Data extracted from a collection:

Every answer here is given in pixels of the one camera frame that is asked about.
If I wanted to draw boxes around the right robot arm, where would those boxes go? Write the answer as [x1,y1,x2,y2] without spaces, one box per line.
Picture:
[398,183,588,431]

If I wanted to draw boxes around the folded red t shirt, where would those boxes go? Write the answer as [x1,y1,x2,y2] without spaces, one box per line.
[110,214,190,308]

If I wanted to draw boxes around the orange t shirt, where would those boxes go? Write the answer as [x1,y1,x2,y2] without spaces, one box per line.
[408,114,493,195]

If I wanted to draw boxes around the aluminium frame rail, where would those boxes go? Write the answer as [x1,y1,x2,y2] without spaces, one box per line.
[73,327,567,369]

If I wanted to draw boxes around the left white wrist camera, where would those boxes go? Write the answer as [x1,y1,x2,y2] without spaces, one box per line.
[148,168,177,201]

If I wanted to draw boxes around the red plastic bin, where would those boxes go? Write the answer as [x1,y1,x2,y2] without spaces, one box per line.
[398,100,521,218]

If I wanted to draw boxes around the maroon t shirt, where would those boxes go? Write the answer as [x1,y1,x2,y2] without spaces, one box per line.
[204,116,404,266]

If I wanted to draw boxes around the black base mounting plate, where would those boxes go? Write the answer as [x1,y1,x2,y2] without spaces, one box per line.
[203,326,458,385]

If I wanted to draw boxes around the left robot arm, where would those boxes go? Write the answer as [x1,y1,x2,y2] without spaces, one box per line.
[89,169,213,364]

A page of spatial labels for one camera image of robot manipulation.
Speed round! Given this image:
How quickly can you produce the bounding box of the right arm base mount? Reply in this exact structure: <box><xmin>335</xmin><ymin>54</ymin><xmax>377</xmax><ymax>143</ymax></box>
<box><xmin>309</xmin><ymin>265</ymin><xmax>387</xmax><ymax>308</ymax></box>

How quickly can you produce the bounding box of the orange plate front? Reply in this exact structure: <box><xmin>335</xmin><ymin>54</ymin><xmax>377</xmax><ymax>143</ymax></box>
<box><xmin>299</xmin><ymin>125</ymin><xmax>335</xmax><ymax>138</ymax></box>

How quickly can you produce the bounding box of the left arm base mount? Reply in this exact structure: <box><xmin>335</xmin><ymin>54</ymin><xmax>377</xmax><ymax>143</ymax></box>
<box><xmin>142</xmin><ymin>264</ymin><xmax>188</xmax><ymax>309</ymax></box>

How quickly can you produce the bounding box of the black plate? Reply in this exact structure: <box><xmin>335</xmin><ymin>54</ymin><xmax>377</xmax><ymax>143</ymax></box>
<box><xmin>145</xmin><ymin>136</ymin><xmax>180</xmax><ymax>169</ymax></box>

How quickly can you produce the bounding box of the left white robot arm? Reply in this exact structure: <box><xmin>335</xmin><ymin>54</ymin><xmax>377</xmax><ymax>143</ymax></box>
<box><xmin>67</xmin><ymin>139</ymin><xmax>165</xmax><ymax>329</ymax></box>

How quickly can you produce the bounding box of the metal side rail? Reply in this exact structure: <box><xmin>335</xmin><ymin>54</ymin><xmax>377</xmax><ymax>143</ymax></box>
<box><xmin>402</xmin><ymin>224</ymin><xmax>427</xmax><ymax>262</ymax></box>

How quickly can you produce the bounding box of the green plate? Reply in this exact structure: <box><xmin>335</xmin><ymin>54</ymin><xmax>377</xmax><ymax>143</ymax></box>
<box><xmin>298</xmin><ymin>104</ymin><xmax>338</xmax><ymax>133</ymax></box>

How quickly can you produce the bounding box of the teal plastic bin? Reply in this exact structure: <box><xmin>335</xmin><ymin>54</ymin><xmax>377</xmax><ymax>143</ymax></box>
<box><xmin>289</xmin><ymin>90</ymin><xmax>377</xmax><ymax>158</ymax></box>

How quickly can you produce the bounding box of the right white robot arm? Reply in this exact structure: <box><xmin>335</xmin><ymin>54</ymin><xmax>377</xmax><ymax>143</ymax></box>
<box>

Exercise: Please give only the number of lines above that contain the word "right".

Response below: 3